[Task to complete] Copy the data. Keep every character as given.
##### Dataset excerpt #####
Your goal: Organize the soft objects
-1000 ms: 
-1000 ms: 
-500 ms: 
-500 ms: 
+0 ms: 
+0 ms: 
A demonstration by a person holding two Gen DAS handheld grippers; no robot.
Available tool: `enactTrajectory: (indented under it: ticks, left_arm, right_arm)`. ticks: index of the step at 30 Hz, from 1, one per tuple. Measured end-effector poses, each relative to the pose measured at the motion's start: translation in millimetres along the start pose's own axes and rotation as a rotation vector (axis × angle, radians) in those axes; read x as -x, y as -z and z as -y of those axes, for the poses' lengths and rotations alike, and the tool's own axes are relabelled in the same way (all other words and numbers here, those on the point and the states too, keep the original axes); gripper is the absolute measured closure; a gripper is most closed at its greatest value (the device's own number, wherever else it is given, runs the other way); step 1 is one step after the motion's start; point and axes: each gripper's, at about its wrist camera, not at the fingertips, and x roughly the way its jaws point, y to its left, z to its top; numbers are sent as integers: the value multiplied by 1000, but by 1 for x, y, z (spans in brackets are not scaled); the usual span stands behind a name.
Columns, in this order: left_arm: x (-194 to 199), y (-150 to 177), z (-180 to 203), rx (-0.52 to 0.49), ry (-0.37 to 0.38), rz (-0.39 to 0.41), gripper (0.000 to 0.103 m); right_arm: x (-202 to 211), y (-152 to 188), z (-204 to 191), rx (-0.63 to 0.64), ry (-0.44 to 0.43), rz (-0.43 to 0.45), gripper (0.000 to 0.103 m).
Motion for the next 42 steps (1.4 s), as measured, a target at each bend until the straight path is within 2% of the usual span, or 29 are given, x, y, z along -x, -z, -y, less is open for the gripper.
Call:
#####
[Result of the exercise]
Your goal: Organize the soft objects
-1000 ms: 
-1000 ms: 
-500 ms: 
-500 ms: 
+0 ms: 
+0 ms: 
A demonstration by a person holding two Gen DAS handheld grippers; no robot.
Available tool: `enactTrajectory: (indented under it: ticks, left_arm, right_arm)`. ticks: index of the step at 30 Hz, from 1, one per tuple. Measured end-effector poses, each relative to the pose measured at the motion's start: translation in millimetres along the start pose's own axes and rotation as a rotation vector (axis × angle, radians) in those axes; read x as -x, y as -z and z as -y of those axes, for the poses' lengths and rotations alike, and the tool's own axes are relabelled in the same way (all other words and numbers here, those on the point and the states too, keep the original axes); gripper is the absolute measured closure; a gripper is most closed at its greatest value (the device's own number, wherever else it is given, runs the other way); step 1 is one step after the motion's start; point and axes: each gripper's, at about its wrist camera, not at the fingertips, and x roughly the way its jaws point, y to its left, z to its top; numbers are sent as integers: the value multiplied by 1000, but by 1 for x, y, z (spans in brackets are not scaled); the usual span stands behind a name.
Columns, in this order: left_arm: x (-194 to 199), y (-150 to 177), z (-180 to 203), rx (-0.52 to 0.49), ry (-0.37 to 0.38), rz (-0.39 to 0.41), gripper (0.000 to 0.103 m); right_arm: x (-202 to 211), y (-152 to 188), z (-204 to 191), rx (-0.63 to 0.64), ry (-0.44 to 0.43), rz (-0.43 to 0.45), gripper (0.000 to 0.103 m).
Motion for the next 42 steps (1.4 s), as measured, a target at each bend until the straight path is within 2% of the usual span, or 29 are given, x, y, z along -x, -z, -y, less is open for the gripper.
Call:

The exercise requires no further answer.